Work order. Only some lines are wanted. Transcribe, exactly, the lines below from the line with "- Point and" up to and including the line with "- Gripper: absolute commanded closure".

Saved data entries:
☆ ☆ ☆ ☆ ☆ ☆ ☆
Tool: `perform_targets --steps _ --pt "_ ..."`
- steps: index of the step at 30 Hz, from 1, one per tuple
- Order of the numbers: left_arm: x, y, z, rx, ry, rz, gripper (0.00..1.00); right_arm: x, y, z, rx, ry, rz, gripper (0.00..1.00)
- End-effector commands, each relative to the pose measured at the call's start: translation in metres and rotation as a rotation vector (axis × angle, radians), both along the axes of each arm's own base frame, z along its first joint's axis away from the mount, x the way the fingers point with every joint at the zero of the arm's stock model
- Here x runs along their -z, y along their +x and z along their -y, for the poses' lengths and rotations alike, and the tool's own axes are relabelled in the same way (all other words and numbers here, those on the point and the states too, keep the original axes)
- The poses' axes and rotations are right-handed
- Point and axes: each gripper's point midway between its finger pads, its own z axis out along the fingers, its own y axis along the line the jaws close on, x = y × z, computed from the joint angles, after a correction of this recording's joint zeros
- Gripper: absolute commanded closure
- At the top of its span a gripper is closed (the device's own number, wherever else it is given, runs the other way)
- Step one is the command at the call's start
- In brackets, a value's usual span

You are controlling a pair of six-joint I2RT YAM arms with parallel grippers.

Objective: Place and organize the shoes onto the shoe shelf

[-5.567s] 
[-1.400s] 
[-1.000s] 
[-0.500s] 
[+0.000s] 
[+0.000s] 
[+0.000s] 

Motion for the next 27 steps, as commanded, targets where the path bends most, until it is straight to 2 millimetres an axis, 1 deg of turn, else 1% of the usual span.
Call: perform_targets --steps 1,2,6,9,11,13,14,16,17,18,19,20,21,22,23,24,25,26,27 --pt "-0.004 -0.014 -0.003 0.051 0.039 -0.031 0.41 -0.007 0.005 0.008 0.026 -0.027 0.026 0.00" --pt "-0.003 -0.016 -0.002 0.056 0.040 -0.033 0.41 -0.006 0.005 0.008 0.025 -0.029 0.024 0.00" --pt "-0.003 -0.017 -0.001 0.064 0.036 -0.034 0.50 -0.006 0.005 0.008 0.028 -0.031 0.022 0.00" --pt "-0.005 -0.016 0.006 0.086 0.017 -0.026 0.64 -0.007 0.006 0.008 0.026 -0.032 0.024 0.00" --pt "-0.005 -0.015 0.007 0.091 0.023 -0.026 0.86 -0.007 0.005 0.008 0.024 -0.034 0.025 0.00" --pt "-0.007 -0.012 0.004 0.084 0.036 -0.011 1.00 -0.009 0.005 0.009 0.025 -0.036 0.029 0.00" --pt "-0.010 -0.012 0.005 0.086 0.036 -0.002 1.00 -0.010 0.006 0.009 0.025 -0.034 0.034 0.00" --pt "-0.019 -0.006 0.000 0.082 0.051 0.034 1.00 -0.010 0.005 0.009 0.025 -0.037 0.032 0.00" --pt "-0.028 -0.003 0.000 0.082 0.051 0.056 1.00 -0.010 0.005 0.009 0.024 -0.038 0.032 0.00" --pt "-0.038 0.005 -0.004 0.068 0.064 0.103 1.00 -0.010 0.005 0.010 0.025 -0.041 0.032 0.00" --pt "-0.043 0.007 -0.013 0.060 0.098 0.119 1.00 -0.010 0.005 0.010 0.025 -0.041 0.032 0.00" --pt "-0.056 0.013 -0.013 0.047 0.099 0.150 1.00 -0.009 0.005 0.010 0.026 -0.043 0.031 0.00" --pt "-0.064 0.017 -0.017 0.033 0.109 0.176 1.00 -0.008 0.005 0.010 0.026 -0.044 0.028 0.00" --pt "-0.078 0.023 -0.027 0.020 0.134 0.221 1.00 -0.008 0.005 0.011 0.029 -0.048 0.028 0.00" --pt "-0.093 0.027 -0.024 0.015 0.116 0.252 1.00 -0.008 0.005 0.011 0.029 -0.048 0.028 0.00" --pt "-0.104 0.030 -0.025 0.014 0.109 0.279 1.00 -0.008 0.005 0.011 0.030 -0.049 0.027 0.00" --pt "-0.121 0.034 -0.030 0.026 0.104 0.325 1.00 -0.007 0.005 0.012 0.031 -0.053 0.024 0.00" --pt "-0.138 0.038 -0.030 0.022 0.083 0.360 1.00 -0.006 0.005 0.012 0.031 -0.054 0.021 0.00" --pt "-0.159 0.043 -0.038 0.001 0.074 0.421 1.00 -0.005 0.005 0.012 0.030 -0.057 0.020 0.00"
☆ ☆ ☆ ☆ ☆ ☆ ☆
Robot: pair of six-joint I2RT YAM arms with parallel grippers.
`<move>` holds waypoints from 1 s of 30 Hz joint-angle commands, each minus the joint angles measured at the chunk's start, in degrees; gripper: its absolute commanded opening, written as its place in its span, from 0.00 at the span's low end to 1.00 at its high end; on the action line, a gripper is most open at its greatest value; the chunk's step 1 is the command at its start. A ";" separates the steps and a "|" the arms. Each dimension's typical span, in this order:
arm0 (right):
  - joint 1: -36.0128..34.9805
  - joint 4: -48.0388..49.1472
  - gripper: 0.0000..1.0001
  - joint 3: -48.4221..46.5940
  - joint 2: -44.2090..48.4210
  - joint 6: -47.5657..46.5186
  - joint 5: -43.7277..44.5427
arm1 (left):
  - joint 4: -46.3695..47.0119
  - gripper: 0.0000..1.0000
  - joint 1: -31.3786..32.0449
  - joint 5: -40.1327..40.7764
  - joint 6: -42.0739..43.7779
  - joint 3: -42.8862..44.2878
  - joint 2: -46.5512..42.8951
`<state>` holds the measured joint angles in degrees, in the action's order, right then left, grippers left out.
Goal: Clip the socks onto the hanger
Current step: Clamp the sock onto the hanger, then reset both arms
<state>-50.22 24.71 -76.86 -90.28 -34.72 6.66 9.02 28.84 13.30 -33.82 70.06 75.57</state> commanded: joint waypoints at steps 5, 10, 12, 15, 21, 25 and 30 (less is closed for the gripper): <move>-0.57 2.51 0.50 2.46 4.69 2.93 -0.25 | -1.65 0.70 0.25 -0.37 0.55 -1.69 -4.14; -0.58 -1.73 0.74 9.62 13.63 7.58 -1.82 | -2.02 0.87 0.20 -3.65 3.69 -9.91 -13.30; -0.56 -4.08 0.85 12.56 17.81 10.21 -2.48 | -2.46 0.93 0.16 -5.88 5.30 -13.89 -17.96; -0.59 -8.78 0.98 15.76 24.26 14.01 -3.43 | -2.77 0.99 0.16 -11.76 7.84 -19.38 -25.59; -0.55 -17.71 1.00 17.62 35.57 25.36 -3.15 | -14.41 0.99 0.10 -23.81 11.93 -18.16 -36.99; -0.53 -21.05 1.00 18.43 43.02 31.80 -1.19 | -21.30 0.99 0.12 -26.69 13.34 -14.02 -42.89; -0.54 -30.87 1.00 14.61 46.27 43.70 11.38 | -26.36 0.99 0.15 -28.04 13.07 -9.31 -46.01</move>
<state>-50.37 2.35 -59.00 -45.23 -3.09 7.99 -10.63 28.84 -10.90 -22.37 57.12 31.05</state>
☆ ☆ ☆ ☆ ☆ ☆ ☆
Solution below.
- Point and axes: each gripper's point midway between its finger pads, its own z axis out along the fingers, its own y axis along the line the jaws close on, x = y × z, computed from the joint angles, after a correction of this recording's joint zeros
- Gripper: absolute commanded closure

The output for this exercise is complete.